Note: While authors are asked to place warnings on their stories for some moderated content, everyone has different thresholds, and it is your responsibility as a reader to avoid stories or stop reading if something bothers you. 

Calamari Codependency or Save the Squid - 1. Chapter 1

Calamari Codependency

-17.438327, 178.954304

 

I read Matt's text while swinging in my bungalow hammock, butt-ass naked.

M: Cruise over for a rescue mission, MOFO. And bring the Elephant Juice!!!

Using only thumbs, I responded:

TC: Let's stick to Rooibos tea instead.

M: HELL NO AMIGO. We need the Spirit of Africa, right meow. Copy?

TC: Copy.

M: And wear your squid hat. Copy?

TC: Copy.

Soon as I wrestled on pants and undies, I went into the kitchen and got a heavy brown bottle of Amarula Cream from the pantry and then grabbed a pink hat from the hanging rack. It was a squid beanie from Seaworld, my single keepsake from home—equipped with ten tentacle dreadlocks and two eyes that when placed over the noggin, looked like someone gave my skull a boob job. Only in America would I be self-conscious go outside wearing such an atrocity, but this was the Cape of Good Hope. I was hopeful no one would judge me, I mean, have you seen the surfers here? Those bros wear patterned scarves and Uggs all year long. Ugh.

Out the door, it was clear and sunny and the ibises called through the hills.

It's good to be back in the country of my youth.

The native proteas bloomed, hanging heavy off long stems, in reds, blues, and pink ones true. I walked over to a bush and sniffed a big puffy blossom. Sometimes Matt and I found fat shrews burying their heads in the petals for nectar. Inspired, I fingered inside one of the plants, pulled out a thread of sweetness, and puckered my lips. Sugarbushes tasted like Shocktarts.

When I finished sampling, I jumped onto my black Vespa parked beneath an old banyan tree.

Where was I going? I asked myself this all the time, today was no different.

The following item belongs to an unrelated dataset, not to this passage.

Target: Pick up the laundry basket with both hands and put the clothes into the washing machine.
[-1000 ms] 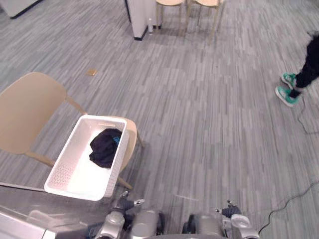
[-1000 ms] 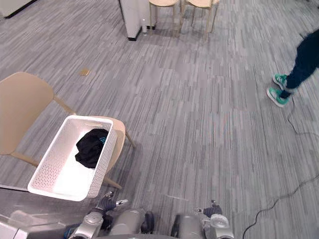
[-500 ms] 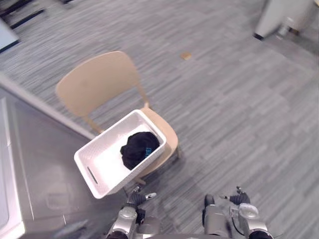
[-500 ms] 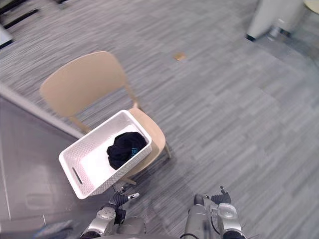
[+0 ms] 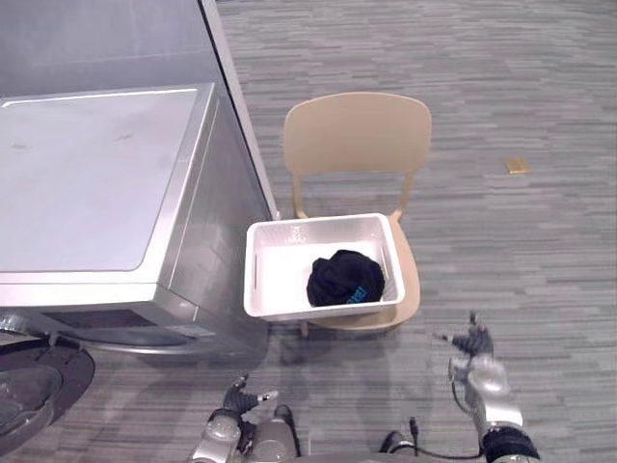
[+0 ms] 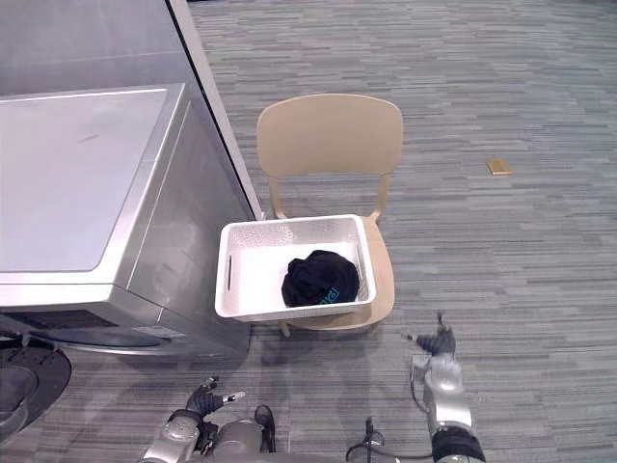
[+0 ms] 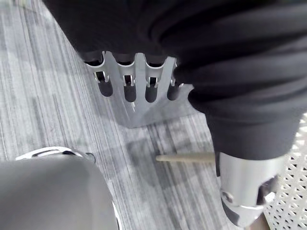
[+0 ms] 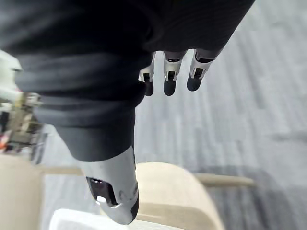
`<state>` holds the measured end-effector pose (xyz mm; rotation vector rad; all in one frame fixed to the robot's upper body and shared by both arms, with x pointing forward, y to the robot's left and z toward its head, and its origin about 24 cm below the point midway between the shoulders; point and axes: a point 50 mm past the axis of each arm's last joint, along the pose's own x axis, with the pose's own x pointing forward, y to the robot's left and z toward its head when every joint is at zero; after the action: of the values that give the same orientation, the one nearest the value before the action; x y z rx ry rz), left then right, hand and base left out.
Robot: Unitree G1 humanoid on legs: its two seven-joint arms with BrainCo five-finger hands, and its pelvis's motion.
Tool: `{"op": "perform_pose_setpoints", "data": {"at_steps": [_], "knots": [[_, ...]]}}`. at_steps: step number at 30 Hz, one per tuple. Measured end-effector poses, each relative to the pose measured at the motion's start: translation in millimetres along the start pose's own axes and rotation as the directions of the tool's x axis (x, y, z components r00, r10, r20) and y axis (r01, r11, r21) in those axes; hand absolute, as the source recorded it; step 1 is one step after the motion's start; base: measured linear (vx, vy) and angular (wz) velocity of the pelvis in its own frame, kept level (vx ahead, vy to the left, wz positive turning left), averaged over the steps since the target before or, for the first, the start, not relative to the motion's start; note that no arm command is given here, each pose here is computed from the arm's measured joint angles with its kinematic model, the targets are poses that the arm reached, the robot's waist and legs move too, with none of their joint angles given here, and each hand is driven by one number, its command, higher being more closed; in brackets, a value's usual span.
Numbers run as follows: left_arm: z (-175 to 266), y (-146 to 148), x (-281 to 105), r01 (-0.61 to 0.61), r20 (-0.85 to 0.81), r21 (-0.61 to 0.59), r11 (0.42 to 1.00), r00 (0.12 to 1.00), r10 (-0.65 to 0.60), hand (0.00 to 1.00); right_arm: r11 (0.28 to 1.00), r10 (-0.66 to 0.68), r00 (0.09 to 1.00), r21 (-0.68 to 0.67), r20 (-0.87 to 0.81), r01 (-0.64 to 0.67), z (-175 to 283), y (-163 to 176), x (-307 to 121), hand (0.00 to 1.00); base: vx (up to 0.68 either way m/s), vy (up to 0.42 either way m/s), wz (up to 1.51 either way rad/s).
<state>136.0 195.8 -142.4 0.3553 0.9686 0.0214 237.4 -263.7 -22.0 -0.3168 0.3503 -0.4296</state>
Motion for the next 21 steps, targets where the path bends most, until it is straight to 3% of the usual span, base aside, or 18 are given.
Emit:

I couldn't let my thoughts take control of my actions—I just turned the engine over and let the put-put-putter drown my mind.

Matt wanted to meet at Jammer Island. That little cay was the one dead area in J. Bay the local surf-kooks didn't rowdy up.

No one came to our Spot. Not even baboons. So what's happening now? My pocket buzzed.

M: Hurry up, MOFO. Copy?

TC: On the road. Copy.

Matt was itching to booze; during a rescue mission of all times. How could he be so irresponsible? I looked down at the glass spout sticking from my pack: labeled DO NOT DRINK EVAH!!! in silver sharpie. He kept the bottle around as a way to defeat temptation in the face. We shouldn't cower from the things we fear.

Maybe Matt's using it for antiseptic? We were supposed to stay sober while we were doing our charity work for The Sponsors. Just help the animals. Do whatever you can and we'll ensure all expenses paid.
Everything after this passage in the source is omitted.